Cooper stuffed his last hundred-dollar bill and two of the fifties in Eugene’s pocket. Up close, he could hear a wheezing sound. It came from Eugene’s nose.
“There’s your whole bonus,” he said. “That puts us back at three hundred more when I see the test results, and when I’m satisfied you haven’t squealed. That’ll make seven bills total-negotiation over.”
He walked over to the counter, looked around until he found the Polaroid of the tattoo-the ankh, if that’s what it was-and took it. Even in the harsh, bright light of the flash captured on film, the symbol was hard to see against the victim’s dark skin. Cooper grabbed another few pictures that interested him before heading for the stairs, and the fresh air that waited beyond. On his way across the room he turned and took in Eugene, who stood watching him from beside the body.

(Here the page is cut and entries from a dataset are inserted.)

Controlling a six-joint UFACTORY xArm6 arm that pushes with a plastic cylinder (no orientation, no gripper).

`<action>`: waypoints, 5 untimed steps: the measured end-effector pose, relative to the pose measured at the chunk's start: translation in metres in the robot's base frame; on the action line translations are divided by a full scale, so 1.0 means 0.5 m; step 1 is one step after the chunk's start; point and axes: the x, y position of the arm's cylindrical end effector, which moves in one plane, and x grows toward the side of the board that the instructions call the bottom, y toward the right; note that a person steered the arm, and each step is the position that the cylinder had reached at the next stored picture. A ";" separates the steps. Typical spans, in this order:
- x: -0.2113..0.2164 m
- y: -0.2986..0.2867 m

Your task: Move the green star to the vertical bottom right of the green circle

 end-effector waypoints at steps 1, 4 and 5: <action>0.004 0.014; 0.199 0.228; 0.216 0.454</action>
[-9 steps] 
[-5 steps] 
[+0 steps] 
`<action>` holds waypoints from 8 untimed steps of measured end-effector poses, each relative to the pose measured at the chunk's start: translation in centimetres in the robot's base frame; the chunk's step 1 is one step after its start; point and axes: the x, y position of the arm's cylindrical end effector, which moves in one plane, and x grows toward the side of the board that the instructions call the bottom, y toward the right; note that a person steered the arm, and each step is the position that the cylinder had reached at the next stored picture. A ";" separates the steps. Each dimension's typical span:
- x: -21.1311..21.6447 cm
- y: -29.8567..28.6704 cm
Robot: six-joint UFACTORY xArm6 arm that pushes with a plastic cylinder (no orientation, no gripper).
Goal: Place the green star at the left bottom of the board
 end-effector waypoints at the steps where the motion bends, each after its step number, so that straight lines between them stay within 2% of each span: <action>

“Live slow, Ignatius,” he said, then walked out of the morgue.
4
Cooper was down deep. He’d been under for two minutes, holding his breath, and could handle another three if he felt like pushing it, just the way he’d seen in a National Geographic documentary about the South Pacific. It was there where it seemed armies of twelve-year-old boys swam as far down as ninety feet and stayed under for upward of seven minutes. They went down there to haul in illegal, mile-long nets laid by rogue fishermen selling their catch to multinational fish-packing firms. Cooper thinking, as he had watched the show, that child labor laws didn’t have much bearing on the people of the remote South Pacific, but man, those kids could swim.

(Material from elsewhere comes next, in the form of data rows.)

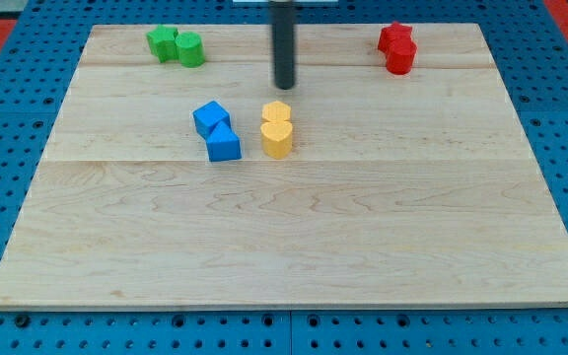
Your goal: Push red circle to the ceter of the board
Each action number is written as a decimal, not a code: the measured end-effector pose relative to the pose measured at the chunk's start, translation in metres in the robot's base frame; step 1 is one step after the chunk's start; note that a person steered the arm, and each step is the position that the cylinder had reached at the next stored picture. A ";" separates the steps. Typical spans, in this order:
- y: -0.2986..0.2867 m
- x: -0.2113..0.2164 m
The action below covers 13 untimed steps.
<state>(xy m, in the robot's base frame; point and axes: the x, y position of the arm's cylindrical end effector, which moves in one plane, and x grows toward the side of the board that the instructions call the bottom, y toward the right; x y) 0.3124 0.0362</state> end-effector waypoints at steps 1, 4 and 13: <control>0.084 0.000; 0.232 0.000; -0.002 -0.027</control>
<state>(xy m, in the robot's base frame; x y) 0.2859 0.0344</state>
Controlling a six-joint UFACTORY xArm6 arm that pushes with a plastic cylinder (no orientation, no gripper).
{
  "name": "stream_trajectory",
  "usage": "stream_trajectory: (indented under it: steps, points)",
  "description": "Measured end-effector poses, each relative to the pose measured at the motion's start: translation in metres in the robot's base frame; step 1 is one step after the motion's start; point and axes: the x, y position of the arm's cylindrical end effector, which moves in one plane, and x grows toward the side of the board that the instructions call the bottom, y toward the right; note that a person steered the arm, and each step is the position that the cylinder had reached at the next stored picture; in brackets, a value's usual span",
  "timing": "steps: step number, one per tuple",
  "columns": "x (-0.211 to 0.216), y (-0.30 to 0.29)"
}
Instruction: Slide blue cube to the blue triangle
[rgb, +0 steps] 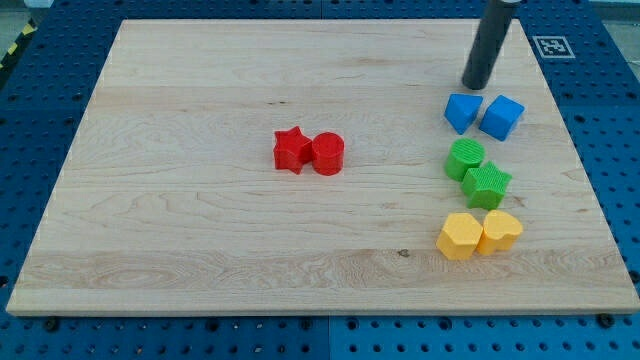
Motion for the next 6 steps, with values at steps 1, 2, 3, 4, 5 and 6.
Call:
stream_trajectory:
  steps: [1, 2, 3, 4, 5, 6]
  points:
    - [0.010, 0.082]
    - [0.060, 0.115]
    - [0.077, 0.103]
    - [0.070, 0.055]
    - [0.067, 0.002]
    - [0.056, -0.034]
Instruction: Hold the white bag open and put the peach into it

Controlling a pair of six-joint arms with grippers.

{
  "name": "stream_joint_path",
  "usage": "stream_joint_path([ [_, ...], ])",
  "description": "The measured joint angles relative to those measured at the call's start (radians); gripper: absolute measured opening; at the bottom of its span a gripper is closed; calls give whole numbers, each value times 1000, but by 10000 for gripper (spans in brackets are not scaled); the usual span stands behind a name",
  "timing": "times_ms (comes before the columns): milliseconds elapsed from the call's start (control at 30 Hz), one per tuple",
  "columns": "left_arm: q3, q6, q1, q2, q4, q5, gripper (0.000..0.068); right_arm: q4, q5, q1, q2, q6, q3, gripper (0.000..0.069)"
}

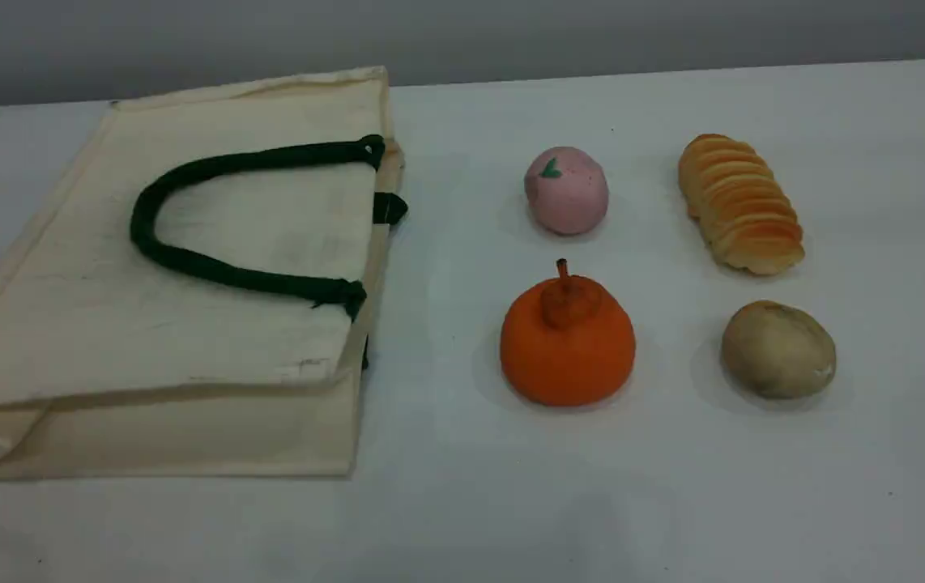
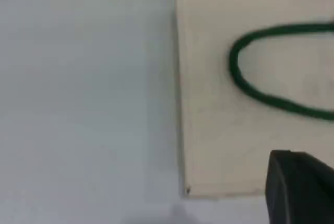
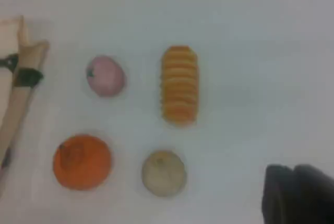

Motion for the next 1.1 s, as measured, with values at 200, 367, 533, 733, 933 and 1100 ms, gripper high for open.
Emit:
stream_joint_path([
  [200, 0, -1, 0, 40, 0, -26, 38, 5, 5, 0, 2, -13, 0, 57],
  [367, 0, -1, 0, 38, 2, -69, 159, 8, 11, 0, 2, -14, 0, 195],
  [533, 1, -5, 0, 38, -2, -92, 393, 12, 12, 0, 2, -14, 0, 412],
  [733, 1, -38, -3, 63, -13, -112, 533, 18, -34, 0, 2, -10, 0, 524],
  [933, -8, -64, -4, 170, -28, -117, 542, 70, -93, 0, 49, -7, 0, 527],
  [1100, -71, -64, -4, 310, -62, -151, 542, 74, -115, 0, 164, -9, 0, 528],
])
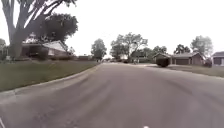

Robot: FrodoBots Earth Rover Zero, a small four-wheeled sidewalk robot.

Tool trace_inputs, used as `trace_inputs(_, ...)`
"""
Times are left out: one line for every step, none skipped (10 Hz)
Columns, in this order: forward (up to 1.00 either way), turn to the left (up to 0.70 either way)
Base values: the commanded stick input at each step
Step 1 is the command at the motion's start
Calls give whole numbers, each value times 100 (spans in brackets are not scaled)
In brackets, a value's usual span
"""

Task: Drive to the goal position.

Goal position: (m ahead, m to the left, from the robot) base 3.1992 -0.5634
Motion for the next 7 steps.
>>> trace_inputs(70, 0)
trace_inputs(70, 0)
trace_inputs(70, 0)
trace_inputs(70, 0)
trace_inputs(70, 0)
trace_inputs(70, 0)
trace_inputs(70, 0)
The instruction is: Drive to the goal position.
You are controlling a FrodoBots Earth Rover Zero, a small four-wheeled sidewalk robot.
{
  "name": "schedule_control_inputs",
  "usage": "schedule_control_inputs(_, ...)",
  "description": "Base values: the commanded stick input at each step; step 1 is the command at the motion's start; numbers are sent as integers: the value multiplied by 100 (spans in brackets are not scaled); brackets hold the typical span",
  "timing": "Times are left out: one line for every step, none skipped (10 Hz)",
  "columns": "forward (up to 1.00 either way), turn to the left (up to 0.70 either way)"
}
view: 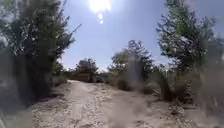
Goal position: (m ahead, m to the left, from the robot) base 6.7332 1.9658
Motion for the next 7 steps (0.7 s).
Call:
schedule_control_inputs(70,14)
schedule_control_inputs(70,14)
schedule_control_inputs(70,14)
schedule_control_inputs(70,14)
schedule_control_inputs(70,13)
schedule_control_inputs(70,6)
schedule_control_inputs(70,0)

One lazy afternoon around twelve years back, thinking of the show, he decided to see how long he could hold his breath beneath the waves. He parked his boat over a wreck that was famous with the SCUBA set and dove, wearing nothing more than swim trunks, goggles, and his dive watch. No tanks, no fins. He made himself stay down for sixty seconds, then ninety, then two minutes, diving so deep that after a few hours of it-constantly popping his ears to equalize the pressure-Cooper felt as if his head would implode. That first night he came back to the Conch Bay Beach Club with a migraine that lasted a week, but he went right back out when he felt good enough to do it again.